After 94 years in business, US consumer electronics retailer RadioShack filed for Chapter 11 bankruptcy protection in February 2014, unable to service its $1.39 billion debt.
Under its bankruptcy plan, around half of its 4,000 stores will close and 1,750 will become cobranded Sprint/RadioShack stores. Wireless carrier Sprint will operate as a “store within a store” and leave the rest of the floor space to RadioShack products.
RadioShack had been on a downward spiral for some time, having posted 11 straight quarterly losses after a failed attempt to capture the mobile phone market.
Falling sales, the rise of Amazon and eCommerce, and out-dated stores and stock are some of the reasons attributed to the demise of the business.
RadioShack also failed to reinvent itself, or convincingly execute a new strategy. In September 2014, when bankruptcy appeared inevitable, Steven Davidoff Solomon, a professor of law at the University of California, wrote in The New York Times:
RadioShack could have been [big box retailer] Best Buy. It could have been Amazon. It could have become Dell. The paths that RadioShack could have taken are numerous. But instead of choosing one, it chose them all, walking away from its place as a hobbyist’s dream. So what can we learn? RadioShack suffered from poor, often overpaid, leadership, which could not focus on a single plan and then was left grasping for a rescue strategy.
Vaughan Strawbridge, a partner at Deloitte’s Restructuring Services, has extensive experience working with the Australian retail industry. He made the point that this collapse didn’t happen overnight.
RadioShack had a high debt structure, large store network and struggled to remain relevant, he said.
Strawbridge also said RadioShack’s extensive store network, but small store sizes, hurt the company, meaning it couldn’t compete with big box retailers on range or price.
So what can Australian retailers learn from RadioShack’s experience? Strawbridge provided these insights.
Know if your business model needs to change
It is fundamental for retailers to know if their business model is going to need to change and if it does, to then move quickly.
Retailers can assess the health of their business by knowing it inside and out, and asking: What is my core business? It is still relevant? Is it profitable? And where is the market moving?
Integrate your digital strategy with day-to-day operations
Selling products online is not enough to constitute a successful digital strategy. The operational side must be efficient as well. Mistakes in this area can be as basic as poor warehousing structure, for example, separating online stock from bricks and mortar stock.
Have a flexible stock model between stores
Looking at demographics, ask yourself have we got the right products in the right stores? Having the wrong stock in the wrong stores can be a costly mistake. Retailers need to make sure they have the right stock in the right quantities to match the store demographic.

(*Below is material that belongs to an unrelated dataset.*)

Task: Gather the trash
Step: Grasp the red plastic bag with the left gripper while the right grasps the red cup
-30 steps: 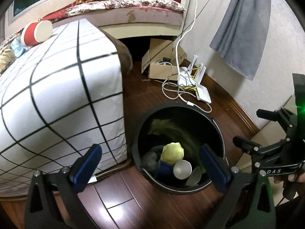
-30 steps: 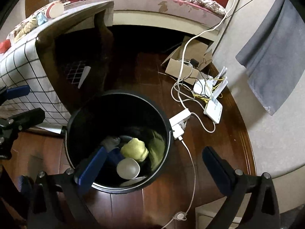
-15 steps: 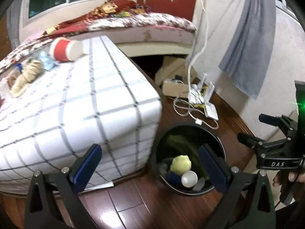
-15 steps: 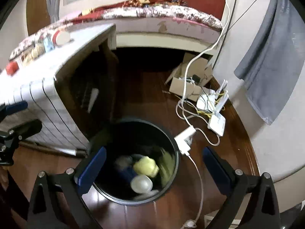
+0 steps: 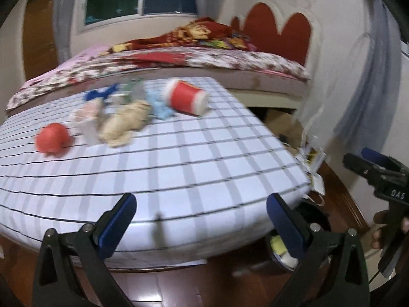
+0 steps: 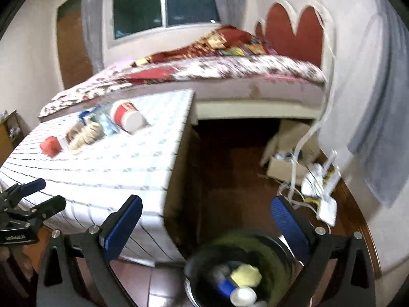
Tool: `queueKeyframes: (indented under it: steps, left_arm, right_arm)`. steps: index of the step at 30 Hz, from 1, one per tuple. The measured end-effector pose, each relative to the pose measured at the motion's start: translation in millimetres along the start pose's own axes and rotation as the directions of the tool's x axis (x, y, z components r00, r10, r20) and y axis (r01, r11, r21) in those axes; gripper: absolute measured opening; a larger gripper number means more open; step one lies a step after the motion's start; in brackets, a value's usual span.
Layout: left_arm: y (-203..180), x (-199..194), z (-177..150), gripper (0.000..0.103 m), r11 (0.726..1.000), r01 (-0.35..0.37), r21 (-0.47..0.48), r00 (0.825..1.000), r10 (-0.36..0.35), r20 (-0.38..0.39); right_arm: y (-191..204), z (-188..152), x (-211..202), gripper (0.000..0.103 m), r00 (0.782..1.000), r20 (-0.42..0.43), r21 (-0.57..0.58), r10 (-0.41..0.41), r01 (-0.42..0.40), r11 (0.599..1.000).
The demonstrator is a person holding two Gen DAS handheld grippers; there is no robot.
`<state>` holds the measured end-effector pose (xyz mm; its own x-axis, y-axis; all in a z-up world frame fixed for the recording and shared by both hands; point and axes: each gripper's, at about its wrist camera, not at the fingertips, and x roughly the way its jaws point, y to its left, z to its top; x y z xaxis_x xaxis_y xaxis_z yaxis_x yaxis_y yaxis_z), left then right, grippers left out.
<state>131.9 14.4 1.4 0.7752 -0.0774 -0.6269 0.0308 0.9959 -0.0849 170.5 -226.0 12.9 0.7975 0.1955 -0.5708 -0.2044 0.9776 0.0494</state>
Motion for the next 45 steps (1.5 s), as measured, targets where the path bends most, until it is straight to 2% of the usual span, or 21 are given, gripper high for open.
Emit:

Don’t get stuck with ageing stock
Savvy buying decisions can cushion retailers against the impact of rapidly eroding margins.

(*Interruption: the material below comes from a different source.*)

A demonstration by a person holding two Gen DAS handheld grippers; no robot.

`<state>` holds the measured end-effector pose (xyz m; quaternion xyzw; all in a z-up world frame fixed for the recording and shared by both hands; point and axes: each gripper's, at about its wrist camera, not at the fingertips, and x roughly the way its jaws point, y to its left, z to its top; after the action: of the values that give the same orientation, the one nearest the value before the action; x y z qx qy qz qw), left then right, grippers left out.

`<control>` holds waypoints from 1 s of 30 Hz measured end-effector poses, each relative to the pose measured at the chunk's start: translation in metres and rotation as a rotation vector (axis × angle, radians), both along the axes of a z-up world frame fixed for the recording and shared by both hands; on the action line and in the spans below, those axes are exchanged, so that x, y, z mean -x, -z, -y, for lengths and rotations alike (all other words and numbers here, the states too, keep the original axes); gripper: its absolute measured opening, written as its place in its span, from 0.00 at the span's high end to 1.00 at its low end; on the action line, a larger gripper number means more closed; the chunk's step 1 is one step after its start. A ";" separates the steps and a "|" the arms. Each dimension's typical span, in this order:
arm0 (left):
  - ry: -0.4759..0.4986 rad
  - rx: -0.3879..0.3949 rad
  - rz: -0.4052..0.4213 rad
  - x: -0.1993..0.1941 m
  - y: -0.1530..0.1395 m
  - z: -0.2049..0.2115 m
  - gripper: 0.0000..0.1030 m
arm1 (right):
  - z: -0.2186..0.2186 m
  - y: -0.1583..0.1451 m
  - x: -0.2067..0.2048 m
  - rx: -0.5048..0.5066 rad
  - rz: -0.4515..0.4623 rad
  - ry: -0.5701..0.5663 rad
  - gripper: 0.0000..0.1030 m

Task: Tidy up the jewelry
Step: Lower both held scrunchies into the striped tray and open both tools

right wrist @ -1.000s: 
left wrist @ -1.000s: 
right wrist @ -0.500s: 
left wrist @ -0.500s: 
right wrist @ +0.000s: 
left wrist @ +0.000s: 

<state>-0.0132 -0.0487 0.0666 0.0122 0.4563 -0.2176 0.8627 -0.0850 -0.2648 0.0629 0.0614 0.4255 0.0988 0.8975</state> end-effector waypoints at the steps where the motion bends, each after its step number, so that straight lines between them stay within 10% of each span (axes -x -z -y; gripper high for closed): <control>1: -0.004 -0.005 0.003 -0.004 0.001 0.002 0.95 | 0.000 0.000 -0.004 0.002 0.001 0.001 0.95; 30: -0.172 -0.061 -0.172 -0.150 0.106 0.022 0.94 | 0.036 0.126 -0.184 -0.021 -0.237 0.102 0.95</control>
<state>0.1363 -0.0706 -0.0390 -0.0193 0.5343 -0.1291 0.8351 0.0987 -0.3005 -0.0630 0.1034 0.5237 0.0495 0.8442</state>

“The key thing there is around early adapters to new technology and product,” Strawbridge said.
Retailers should focus on which categories are new or growing and be wary that electronics prices generally go down as the technology gets more advanced, which can cause retailers a lot of pain if they get caught with ageing stock which leaves little option but to heavily discount.
“Buying patterns are going to be absolutely critical to electronic retailers because you can’t afford to have stock sitting in warehouses or around on shelves for a long period of time. You need to be very clear on your inventory and supply chain to make sure that is working for you and to make sure you’re not holding stock for long periods of time.”
And if things turn bad…
Understand the root cause of the trouble
“I think the first thing retailers need to understand is the reason why things are difficult or why they are under stress. They might just say it’s because of the competition, but I think they really have to understand the root cause of why they are where they are.”

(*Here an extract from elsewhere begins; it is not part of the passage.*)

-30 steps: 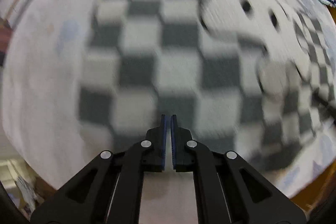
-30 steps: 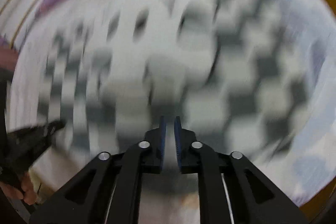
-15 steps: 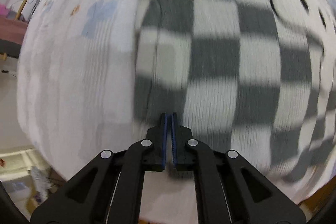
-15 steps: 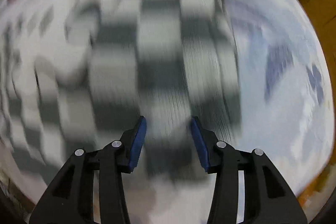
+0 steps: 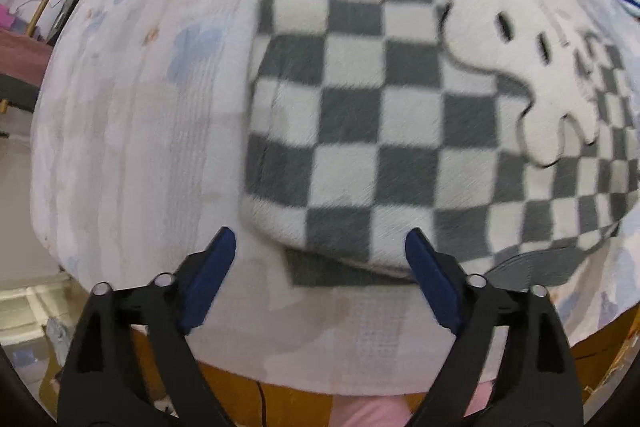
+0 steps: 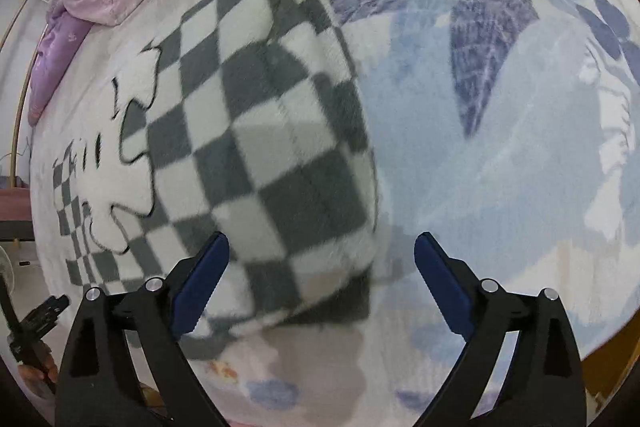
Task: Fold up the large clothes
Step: 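Grasp the bundle edge with the right gripper while the left gripper grasps it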
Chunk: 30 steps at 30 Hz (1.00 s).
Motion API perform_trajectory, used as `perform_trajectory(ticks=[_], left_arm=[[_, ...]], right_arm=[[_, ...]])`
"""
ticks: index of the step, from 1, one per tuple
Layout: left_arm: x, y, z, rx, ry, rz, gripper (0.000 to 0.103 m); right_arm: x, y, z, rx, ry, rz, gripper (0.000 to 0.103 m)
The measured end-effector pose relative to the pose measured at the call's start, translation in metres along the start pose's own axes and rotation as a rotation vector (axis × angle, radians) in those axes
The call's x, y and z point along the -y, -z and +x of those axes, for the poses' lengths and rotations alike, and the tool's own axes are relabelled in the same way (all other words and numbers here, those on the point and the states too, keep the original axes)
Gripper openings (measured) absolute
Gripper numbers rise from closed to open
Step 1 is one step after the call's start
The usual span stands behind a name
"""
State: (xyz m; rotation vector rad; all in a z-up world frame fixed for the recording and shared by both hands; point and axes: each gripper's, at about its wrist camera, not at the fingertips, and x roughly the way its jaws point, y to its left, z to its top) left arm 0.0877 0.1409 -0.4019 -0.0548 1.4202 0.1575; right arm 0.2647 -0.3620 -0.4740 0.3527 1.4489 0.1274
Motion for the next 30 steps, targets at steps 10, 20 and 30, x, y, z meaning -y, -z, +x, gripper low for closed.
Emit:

Strawbridge said a lot of the times when he goes through a business’s books the true cause of the problems is an eye opener to management, who can generally tell which stores and working and which aren’t, but may not understand why.
React quickly to get stock moving
“Too many people, especially family-owned businesses, will not want to deal with poor stock buying decisions quickly and they will just hold on to that stock too long and as time goes on that stock becomes even less and less valuable.”
Strawbridge advises looking at sales data at least weekly to understand the changing trends on the sales and which stock is moving too slowly.
An understanding of a product’s lifecycle is also important. For electronics, Stawbridge said retailers wouldn’t want any stock sitting there from three months ago.
“If stock isn’t selling what are you doing to move that stock through? Have you got the right pricing strategy? It’s not about putting 50 per cent discount across the board on your stock. It’s around understanding what you need to do to move that through at the best possible margin, making sure you’ve got a strategy so you’re not sitting on it in three months’ time.”
If things are still stuck in the wrong direction ask for outside help to diagnose the problem. Don’t wait for things to become clear with hindsight.